Elizabeth Porter was born in 1747. As a young child she moved with her parents to a large farm known as Forty Acres, located in Hadley, Massachusetts. Built in 1752 by Moses and Elizabeth Porter, this estate reflected the family's wealth and social standing. After Moses Porter died in 1755 during the Battle of Lake George, his widow Elizabeth Pitkin Porter, who never remarried, hired a series of managers to help run the large farm; she remained at the estate until her death in 1798. Elizabeth Porter married estate managerCharles Phelps, Jr. on June 14, 1770 and continued to reside at Forty Acres. In 1772 Phelps gave birth to a son, Moses Porter Charles Phelps. In late 1776, Elizabeth gave birth to another son, Charles, only to lose him soon after. In 1779, Elizabeth gave birth to a daughter, Elizabeth Whiting. After her daughter's marriage to Dan Huntington in 1801 and removal to Litchfield, Connecticut, the two women remained in contact with each other through a lively correspondence.
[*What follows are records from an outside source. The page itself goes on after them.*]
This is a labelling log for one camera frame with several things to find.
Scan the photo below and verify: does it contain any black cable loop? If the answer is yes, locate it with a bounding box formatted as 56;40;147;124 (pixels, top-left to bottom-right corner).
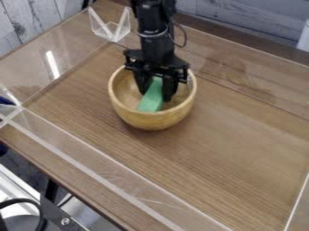
0;198;47;231

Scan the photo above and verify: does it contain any green rectangular block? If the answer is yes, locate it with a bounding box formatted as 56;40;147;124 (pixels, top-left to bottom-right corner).
137;77;165;113

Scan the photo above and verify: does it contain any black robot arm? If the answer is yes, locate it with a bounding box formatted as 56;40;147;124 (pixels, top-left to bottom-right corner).
123;0;190;102

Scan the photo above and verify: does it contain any clear acrylic enclosure wall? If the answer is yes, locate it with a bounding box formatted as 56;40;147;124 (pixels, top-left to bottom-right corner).
0;14;309;231

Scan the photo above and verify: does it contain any black metal bracket with screw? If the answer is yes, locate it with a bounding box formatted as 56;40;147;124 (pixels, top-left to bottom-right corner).
40;197;90;231

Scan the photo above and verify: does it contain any brown wooden bowl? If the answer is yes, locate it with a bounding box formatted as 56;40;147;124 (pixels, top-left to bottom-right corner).
107;66;198;131

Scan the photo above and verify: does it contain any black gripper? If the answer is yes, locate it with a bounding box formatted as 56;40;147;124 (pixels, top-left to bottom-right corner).
125;31;190;102

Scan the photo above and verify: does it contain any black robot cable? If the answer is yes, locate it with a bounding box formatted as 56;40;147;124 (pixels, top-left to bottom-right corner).
167;22;189;49

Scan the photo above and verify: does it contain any black table leg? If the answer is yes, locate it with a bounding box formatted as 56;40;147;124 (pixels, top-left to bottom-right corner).
44;180;59;203

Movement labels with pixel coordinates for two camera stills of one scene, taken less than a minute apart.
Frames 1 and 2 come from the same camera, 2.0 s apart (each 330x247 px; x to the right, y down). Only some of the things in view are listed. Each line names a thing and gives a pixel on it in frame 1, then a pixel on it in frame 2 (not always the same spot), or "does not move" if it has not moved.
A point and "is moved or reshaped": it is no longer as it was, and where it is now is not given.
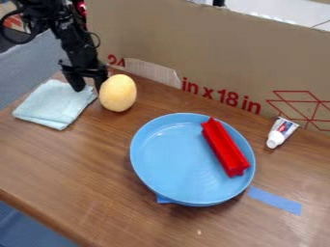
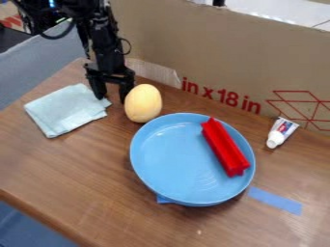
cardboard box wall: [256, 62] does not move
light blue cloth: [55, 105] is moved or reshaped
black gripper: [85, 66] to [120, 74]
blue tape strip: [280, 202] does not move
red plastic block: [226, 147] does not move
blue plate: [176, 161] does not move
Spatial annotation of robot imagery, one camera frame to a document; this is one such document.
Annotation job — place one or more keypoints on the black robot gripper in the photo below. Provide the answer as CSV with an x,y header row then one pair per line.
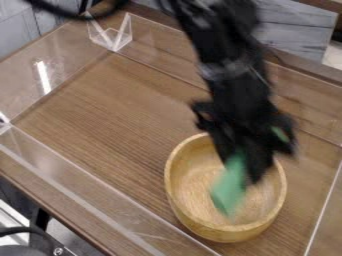
x,y
240,110

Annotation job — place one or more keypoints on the green rectangular block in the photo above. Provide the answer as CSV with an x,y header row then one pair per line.
x,y
229,189

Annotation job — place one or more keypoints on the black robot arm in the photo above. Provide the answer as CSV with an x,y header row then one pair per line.
x,y
220,27

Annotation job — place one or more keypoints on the light wooden oval bowl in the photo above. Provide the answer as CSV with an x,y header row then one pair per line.
x,y
193,168

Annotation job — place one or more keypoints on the clear acrylic corner bracket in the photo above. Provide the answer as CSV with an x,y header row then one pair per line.
x,y
113,39

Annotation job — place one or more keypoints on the black table leg bracket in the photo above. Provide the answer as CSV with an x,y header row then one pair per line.
x,y
46,242

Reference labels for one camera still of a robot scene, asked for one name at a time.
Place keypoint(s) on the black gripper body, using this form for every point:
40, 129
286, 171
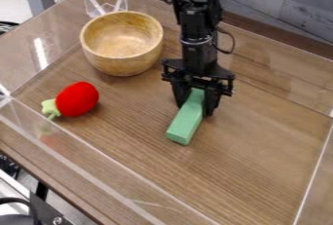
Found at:
197, 68

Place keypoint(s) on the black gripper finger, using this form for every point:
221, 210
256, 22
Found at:
211, 101
181, 91

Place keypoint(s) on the green rectangular stick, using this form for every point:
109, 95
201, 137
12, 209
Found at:
187, 119

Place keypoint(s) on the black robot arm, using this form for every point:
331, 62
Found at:
198, 17

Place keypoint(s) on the brown wooden bowl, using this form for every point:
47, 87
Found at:
122, 42

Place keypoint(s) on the clear acrylic tray walls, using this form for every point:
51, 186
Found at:
257, 167

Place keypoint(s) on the red plush strawberry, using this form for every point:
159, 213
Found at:
75, 100

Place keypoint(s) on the black table leg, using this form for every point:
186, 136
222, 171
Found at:
42, 191

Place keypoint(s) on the black metal bracket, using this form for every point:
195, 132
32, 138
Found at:
47, 214

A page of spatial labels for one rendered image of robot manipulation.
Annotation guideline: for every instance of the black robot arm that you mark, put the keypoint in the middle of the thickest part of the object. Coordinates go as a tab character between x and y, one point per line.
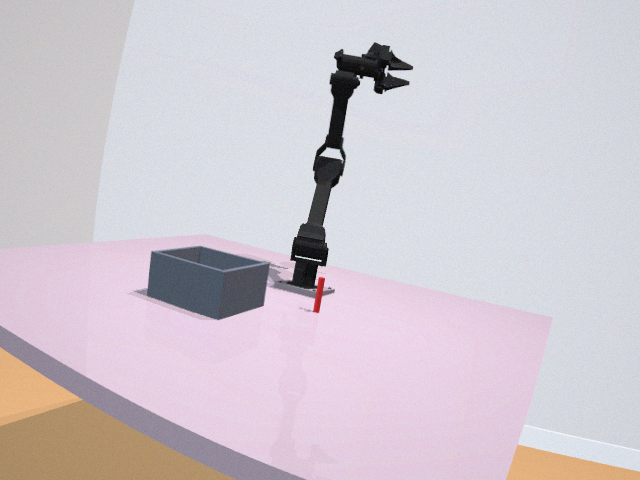
310	240

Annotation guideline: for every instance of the red peg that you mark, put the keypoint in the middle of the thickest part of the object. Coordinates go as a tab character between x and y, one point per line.
319	295

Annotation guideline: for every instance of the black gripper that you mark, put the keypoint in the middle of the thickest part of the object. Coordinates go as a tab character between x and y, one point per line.
373	68

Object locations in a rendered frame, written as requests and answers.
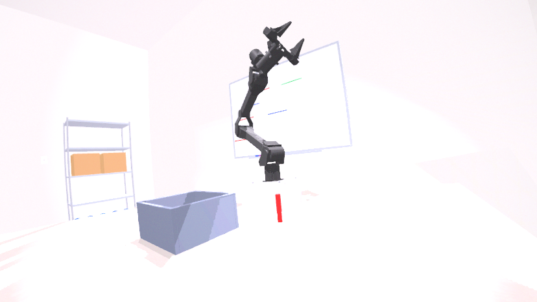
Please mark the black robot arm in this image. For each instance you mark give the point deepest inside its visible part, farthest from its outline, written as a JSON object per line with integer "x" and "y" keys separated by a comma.
{"x": 271, "y": 151}

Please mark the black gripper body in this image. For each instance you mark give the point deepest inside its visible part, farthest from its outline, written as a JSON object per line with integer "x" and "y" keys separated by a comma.
{"x": 275, "y": 53}

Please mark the red peg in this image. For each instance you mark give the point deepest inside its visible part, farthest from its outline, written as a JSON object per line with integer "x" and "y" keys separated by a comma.
{"x": 278, "y": 207}

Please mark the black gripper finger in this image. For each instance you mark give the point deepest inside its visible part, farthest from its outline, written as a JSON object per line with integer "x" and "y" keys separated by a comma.
{"x": 297, "y": 48}
{"x": 281, "y": 29}

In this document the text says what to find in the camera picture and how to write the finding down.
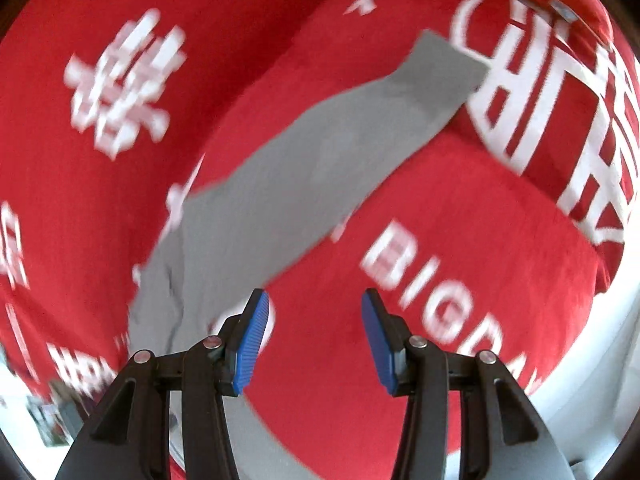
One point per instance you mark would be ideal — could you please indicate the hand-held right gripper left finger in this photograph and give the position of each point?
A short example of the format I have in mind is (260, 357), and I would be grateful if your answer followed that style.
(251, 342)

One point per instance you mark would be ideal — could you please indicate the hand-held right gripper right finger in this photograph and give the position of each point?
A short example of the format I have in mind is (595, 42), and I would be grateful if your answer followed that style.
(378, 345)

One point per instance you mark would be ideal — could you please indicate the grey towel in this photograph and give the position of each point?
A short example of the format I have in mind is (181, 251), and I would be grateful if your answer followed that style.
(310, 160)

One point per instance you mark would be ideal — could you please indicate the red printed blanket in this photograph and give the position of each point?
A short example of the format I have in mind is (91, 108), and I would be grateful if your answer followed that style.
(450, 210)

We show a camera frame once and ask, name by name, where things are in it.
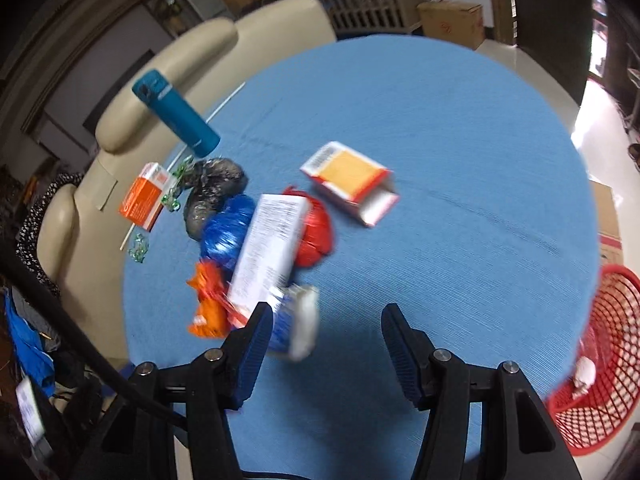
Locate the blue plastic bag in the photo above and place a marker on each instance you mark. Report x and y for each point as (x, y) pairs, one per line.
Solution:
(225, 235)

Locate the crumpled white paper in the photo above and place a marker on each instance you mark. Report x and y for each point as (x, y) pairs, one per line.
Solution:
(583, 377)

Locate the black dotted cushion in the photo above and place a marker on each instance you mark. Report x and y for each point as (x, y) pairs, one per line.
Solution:
(30, 230)

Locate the wooden slatted crib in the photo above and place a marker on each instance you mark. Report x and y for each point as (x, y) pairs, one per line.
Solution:
(365, 0)

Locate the long white printed box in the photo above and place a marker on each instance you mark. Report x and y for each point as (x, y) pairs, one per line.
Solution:
(270, 250)

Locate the orange cardboard box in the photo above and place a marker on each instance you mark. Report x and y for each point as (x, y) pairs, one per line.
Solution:
(145, 200)

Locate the black plastic bag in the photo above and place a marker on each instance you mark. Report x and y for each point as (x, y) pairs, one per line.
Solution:
(210, 185)

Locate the red plastic basket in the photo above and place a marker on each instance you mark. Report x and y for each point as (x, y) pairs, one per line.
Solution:
(610, 410)

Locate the blue tablecloth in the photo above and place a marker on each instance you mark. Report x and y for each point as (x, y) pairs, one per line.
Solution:
(425, 160)

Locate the blue thermos bottle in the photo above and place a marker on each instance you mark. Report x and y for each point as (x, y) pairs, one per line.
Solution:
(175, 112)

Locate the large red-striped cardboard box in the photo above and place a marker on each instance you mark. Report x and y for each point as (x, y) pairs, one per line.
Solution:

After Elizabeth Porter Phelps' death in 1817, her daughter Elizabeth Whiting Phelps "Betsy" Huntington moved into the house with her husband Dan Huntington. Betsy kept her own diary, and maintained correspondence with her 11 children. These materials are part of a large collection of family papers on deposit in the Amherst College Library, over 90 linear feet of archival material documenting the family's history over eight generations.
Diarist
The Elizabeth Porter Phelps diary is an important historical record that has been utilized by a number of historians, including Laurel Thatcher Ulrich, Catherine E. Kelly and Marla R. Miller. Over 54 years, sermons, social and house calls, medical care, errands, and other topics are recorded in her diary. Phelps records the names of visitors to the estate as well as the men and women who came to work at Forty Acres. The names of more than sixty women employed during the decades covered by Phelps' diary are preserved ; Phelps also recorded the names of several male farmhands. She also records activities associated with the several enslaved men and women at the estate. During her forty-two years of marriage, Phelps supervised work on the farm, including spinning, the making and mending of clothes, the making of soap, candle-making, and so forth. The record is especially valuable on the subject of needlework, an important part in the life of Elizabeth Porter Phelps. She spent a great deal of her social life as a young woman participating in quilting bees that cultivated social connections while allowing young women to show off her skills. Young women also received the opportunity to meet eligible men at festivities following quilting, forming connections with the relatives of the women who shared their status. Most models of the 'patriarchal family economy' ill fit the evidence of 18th century diaries, which describe a world in which wives as well as husbands traded with their neighbors, where young women felt themselves responsible for their own support, where matches were made in the tumult of neighborhood frolics, and where outsiders as well as family members were involved in the most intimate events of life.